**WORK TASK:**
Each line below is to be copied exactly; images do not go into the copy.

**INFORMATION PROVIDED:**
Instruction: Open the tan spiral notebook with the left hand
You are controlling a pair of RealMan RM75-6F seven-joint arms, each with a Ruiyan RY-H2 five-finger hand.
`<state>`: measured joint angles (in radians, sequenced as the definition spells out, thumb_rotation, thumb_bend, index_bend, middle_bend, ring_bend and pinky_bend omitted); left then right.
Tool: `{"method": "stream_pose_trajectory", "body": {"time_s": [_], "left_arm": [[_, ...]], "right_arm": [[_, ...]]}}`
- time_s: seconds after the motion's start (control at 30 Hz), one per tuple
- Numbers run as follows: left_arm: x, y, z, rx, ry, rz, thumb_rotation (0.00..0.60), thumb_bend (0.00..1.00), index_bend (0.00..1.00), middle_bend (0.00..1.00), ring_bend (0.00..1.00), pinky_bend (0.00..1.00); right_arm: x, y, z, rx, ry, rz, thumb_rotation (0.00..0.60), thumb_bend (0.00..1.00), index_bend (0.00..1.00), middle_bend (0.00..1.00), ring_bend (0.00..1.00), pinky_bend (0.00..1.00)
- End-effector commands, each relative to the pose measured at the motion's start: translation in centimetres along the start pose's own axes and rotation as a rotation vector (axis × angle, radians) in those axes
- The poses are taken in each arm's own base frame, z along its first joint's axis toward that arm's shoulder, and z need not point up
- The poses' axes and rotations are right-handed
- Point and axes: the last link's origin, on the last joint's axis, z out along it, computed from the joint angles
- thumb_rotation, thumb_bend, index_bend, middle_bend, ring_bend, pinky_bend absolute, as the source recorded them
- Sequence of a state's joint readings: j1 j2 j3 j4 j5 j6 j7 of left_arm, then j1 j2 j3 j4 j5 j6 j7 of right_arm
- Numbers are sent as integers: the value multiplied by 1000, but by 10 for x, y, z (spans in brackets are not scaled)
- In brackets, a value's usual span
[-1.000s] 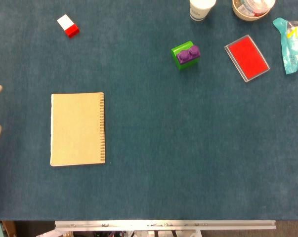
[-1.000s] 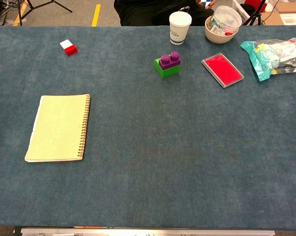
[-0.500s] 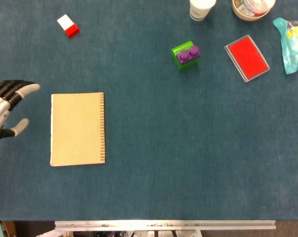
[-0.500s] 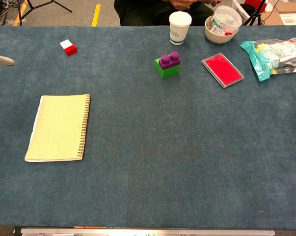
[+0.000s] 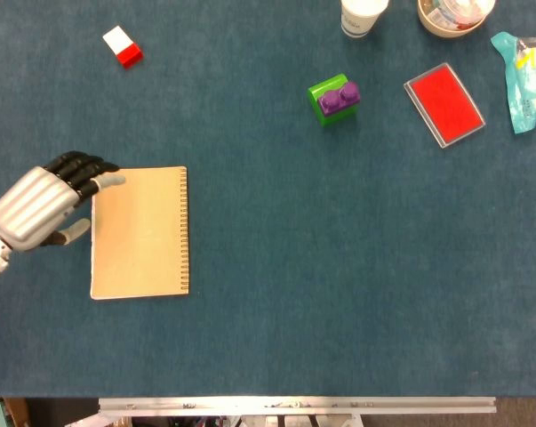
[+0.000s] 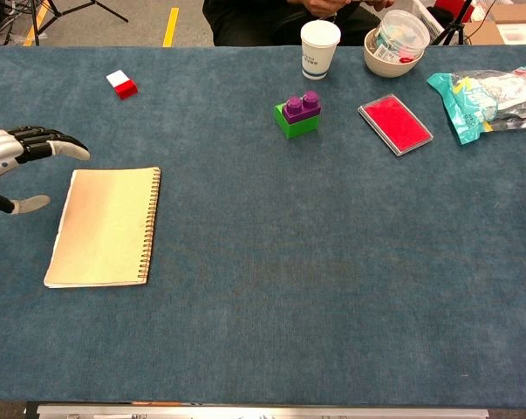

**ANSWER TO THIS EXERCISE:**
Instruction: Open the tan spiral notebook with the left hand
You are controlling a pair of RealMan RM75-6F seven-joint arms, each with a Ruiyan RY-H2 five-finger hand.
`<state>`: measured joint angles (in radians, sequenced as the definition spells out, thumb_rotation, thumb_bend, index_bend, middle_bend, ring_bend and pinky_bend omitted); left then right.
Tool: `{"method": "stream_pose_trajectory", "body": {"time_s": [_], "left_arm": [[_, ...]], "right_arm": [[_, ...]]}}`
- time_s: seconds after the motion's start (control at 30 Hz), one per tuple
- Numbers run as follows: left_arm: x, y, z, rx, ry, rz, thumb_rotation (0.00..0.60), thumb_bend (0.00..1.00), index_bend (0.00..1.00), middle_bend (0.00..1.00), ring_bend (0.00..1.00), pinky_bend (0.00..1.00); right_arm: x, y, z, rx, ry, rz, thumb_rotation (0.00..0.60), thumb_bend (0.00..1.00), index_bend (0.00..1.00), middle_bend (0.00..1.00), ring_bend (0.00..1.00), pinky_bend (0.00..1.00)
- End-effector commands, each relative to the pose measured at the motion's start: translation in centimetres along the start pose's own axes and rotation as a rotation vector (axis × angle, radians) in those axes
- The poses are taken in each arm's own base frame, z along its first joint's axis toward that arm's shoulder, and z need not point up
- The poses' axes and rotations are right-handed
- Point and axes: the last link's origin, on the last joint's axis, z out along it, computed from the joint angles
- thumb_rotation, thumb_bend, index_bend, middle_bend, ring_bend, pinky_bend absolute, as the source recorded them
- Sequence of a state's joint readings: j1 j2 j3 j4 j5 j6 j7 of left_arm, then j1 j2 j3 j4 j5 j6 j7 of right_arm
- Numbers are sent as integers: the value multiplied by 1000, but by 10 for x, y, z (spans in brackets are not scaled)
- In brackets, a value's usual span
[-1.000s] 
[-1.000s] 
[-0.500s] 
[-0.500s] 
[+0.000s] 
[+0.000s] 

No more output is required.